• **What is required**
Search the data for "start". Return each matching line.

━━━━━━━━━━━━━━━━━━━━━━━━━━━━━━

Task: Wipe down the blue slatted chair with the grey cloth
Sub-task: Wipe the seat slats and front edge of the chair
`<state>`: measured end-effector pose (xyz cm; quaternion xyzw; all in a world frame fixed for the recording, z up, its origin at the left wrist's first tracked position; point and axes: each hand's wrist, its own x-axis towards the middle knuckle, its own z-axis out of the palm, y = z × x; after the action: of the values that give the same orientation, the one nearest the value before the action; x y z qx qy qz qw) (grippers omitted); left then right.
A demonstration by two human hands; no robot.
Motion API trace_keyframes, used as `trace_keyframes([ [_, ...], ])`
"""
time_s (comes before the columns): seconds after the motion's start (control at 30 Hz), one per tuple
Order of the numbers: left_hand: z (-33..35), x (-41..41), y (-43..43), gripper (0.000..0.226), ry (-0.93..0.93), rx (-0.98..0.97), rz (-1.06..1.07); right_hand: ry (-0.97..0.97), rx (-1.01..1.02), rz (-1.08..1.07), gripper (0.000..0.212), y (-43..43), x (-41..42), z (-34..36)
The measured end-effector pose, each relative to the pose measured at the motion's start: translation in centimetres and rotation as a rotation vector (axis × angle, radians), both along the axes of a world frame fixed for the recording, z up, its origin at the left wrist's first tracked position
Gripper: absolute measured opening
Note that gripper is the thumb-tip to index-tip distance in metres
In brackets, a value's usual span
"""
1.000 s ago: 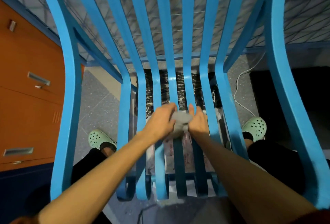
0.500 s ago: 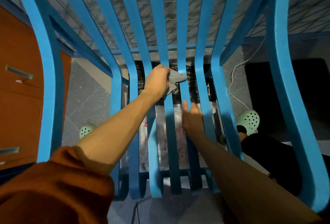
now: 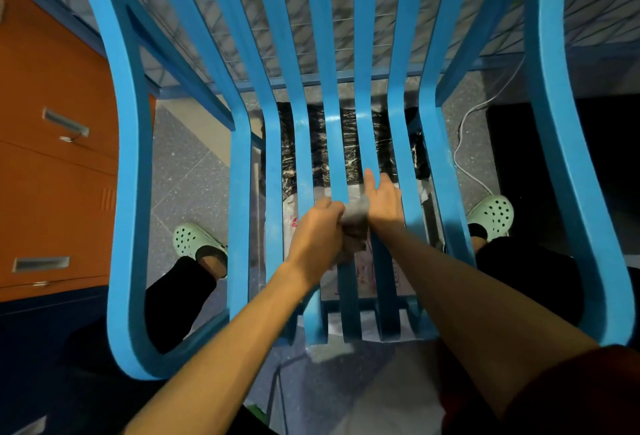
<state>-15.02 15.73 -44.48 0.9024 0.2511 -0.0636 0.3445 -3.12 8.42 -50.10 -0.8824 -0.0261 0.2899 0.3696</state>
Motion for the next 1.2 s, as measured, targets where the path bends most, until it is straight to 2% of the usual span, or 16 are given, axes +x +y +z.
trace_keyframes([
  [0.13,0.3,-4.3,-3.4,0.027,0.019,-0.068,0.018,-0.021,0.007,0.005,0.062,-0.1,-0.2,-0.4],
  [0.3,1.6,-8.9,-6.6,0.027,0.074,-0.132,-0.028,0.012,-0.001,0.004,0.067,0.0,-0.2,-0.4],
  [0.43,3.2,-7.9,-4.8,0.022,0.045,-0.200,-0.067,0.009,0.001,0.012,0.067,0.1,0.1,-0.6],
  [0.53,3.5,-4.0,-1.4,0.019,-0.016,-0.118,-0.005,0.031,0.009,0.002,0.065,0.2,0.1,-0.6],
  [0.67,2.7,2.1,3.0,0.019,-0.103,0.005,0.144,0.106,0.061,-0.078,0.048,0.2,0.0,-0.8],
  [0.73,1.8,4.1,4.5,0.021,-0.147,0.031,0.176,0.052,0.114,-0.156,0.036,-0.1,-0.7,-0.4],
  [0.77,1.2,4.8,4.9,0.020,-0.156,0.041,0.178,0.159,0.172,-0.135,0.028,-0.1,-0.7,0.2],
  [0.8,0.6,5.2,5.2,0.020,-0.147,0.051,0.171,0.125,0.180,-0.085,0.021,-0.2,-0.2,-0.1],
  [0.83,0.1,5.3,5.2,0.022,-0.117,0.064,0.154,-0.053,0.151,-0.084,0.020,-0.7,0.1,-0.7],
  [0.9,-1.0,4.8,4.8,0.024,-0.050,0.079,0.116,0.122,0.189,-0.099,0.027,-0.3,-0.3,0.0],
  [0.93,-1.3,4.2,4.4,0.022,-0.029,0.083,0.104,0.031,0.097,-0.061,0.034,-0.3,-0.1,-0.6],
  [0.97,-1.2,3.5,4.0,0.020,-0.010,0.085,0.086,0.034,0.055,-0.008,0.041,-0.4,0.1,-1.0],
  [1.07,-0.7,1.0,2.2,0.012,0.030,0.073,-0.004,0.049,0.061,0.048,0.055,-0.4,0.0,-0.2],
  [1.2,0.9,-3.3,-1.5,0.023,-0.072,-0.062,-0.038,-0.028,0.034,0.025,0.049,-0.3,-0.1,0.0],
])
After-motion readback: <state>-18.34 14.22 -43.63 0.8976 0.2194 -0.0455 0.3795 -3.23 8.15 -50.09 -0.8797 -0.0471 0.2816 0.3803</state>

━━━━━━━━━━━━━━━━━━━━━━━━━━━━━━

• **Written response**
time_s (comes before the columns): seconds after the motion's start (control at 30 Hz), one per tuple
The measured end-effector pose, each relative to the pose measured at the motion's start: translation in centimetres and rotation as a rotation vector (axis × angle, radians), both along the axes of a world frame fixed for the recording, z up, its origin at the left wrist's first tracked position

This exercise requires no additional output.